Green Digital

AI-enabled RDS coding

Green Digital is developing AI-driven technology that can propose IEC/ISO 81346 Reference Designation Structure (RDS) codes and related metadata by interpreting common engineering information sources such as P&ID drawings, reports and PDFs. The use case demonstrates how automated RDS coding can accelerate consistent structuring of asset information and make it easier to connect documents, data and 3D/digital twin environments.

What we are piloting

  • Extract relevant asset and system identifiers from heterogeneous inputs (e.g., P&ID drawings, technical reports, specifications and PDFs).
  • Generate or propose RDS codes aligned to agreed RDS aspects, including relationships between objects where possible.
  • Enable human review and correction so that suggested codes become trusted, reusable reference designations.
  • Publish the resulting RDS-coded structures so they can be reused in downstream workflows (e.g., digital twin population, costing, requirements/verification, and handover).

Why it matters for RDS4X

  • Addresses a key adoption barrier: the effort required to establish consistent RDS codes across documentation and tools.
  • Creates a scalable path from document-centric engineering to structured, interoperable asset information.
  • Supports “show & share” by making RDS-coded objects discoverable and linkable across disciplines and lifecycle phases.
  • Provides a foundation for knowledge graphs and digital twins by turning unstructured sources into structured RDS-based entities.

Use case outline

Starting from selected engineering sources, the workflow applies AI-assisted interpretation to identify candidate objects and propose RDS codes.

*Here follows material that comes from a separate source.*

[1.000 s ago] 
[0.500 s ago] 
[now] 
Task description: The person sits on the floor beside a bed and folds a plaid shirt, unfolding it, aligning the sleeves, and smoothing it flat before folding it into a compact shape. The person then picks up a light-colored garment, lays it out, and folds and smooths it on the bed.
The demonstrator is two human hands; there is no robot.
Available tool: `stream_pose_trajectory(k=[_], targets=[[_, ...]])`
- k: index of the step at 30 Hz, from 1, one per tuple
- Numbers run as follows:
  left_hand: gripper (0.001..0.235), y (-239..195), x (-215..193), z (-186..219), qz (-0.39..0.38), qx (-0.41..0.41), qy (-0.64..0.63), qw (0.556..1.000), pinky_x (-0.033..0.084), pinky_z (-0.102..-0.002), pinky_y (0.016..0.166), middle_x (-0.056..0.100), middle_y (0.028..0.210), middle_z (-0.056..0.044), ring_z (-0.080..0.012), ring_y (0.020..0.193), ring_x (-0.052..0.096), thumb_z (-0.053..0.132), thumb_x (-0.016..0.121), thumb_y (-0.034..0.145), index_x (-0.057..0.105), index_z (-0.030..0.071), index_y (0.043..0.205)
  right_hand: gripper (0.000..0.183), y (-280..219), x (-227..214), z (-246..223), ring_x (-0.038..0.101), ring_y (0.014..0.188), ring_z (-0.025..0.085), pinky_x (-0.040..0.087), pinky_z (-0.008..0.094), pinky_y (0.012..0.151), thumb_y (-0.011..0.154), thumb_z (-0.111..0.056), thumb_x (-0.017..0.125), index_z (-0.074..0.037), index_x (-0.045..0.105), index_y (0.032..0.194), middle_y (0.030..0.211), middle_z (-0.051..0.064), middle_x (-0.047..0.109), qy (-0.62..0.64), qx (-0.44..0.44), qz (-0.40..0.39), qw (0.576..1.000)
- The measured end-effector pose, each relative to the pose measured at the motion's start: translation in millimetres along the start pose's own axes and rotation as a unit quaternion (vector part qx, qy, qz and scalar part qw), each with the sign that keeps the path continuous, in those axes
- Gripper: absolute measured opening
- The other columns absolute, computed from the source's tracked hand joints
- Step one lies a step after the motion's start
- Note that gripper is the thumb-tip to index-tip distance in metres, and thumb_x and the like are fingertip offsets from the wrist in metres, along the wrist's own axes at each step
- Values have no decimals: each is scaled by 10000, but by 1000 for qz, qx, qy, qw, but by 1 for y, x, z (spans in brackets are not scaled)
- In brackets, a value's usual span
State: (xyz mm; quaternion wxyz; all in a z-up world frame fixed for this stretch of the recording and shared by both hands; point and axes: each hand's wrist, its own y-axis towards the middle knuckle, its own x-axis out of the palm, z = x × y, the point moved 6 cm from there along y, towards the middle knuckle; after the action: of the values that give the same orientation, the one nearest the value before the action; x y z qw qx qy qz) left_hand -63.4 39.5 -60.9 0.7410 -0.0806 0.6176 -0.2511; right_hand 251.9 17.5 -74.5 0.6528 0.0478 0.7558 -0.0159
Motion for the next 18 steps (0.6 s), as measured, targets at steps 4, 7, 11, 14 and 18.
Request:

These are reviewed and curated to form a high-quality RDS-coded structure that can be exported or synchronized to other environments (e.g., a knowledge graph store, a 3D viewer, or a digital twin platform). The primary measure of success is increased speed and consistency of RDS coding while maintaining traceability back to source material.


Timeline & status

The use case is being validated iteratively with selected source material and target workflows. Updates and learnings will be shared through RDS4X as results mature.

Partners

Green Digital leads the AI-driven coding technology; the use case is shared via RDS4X to demonstrate how RDS can be established efficiently from existing engineering information sources.

Expected outcomes

  • A practical approach for proposing RDS codes from unstructured and semi-structured engineering sources.
  • Improved speed and consistency of RDS establishment, with traceability back to original drawings/documents.
  • Reusable RDS-coded structures that can populate knowledge graphs and digital twins and support downstream use cases.
  • Lessons learned that can inform RDS4X guidance for scalable RDS adoption.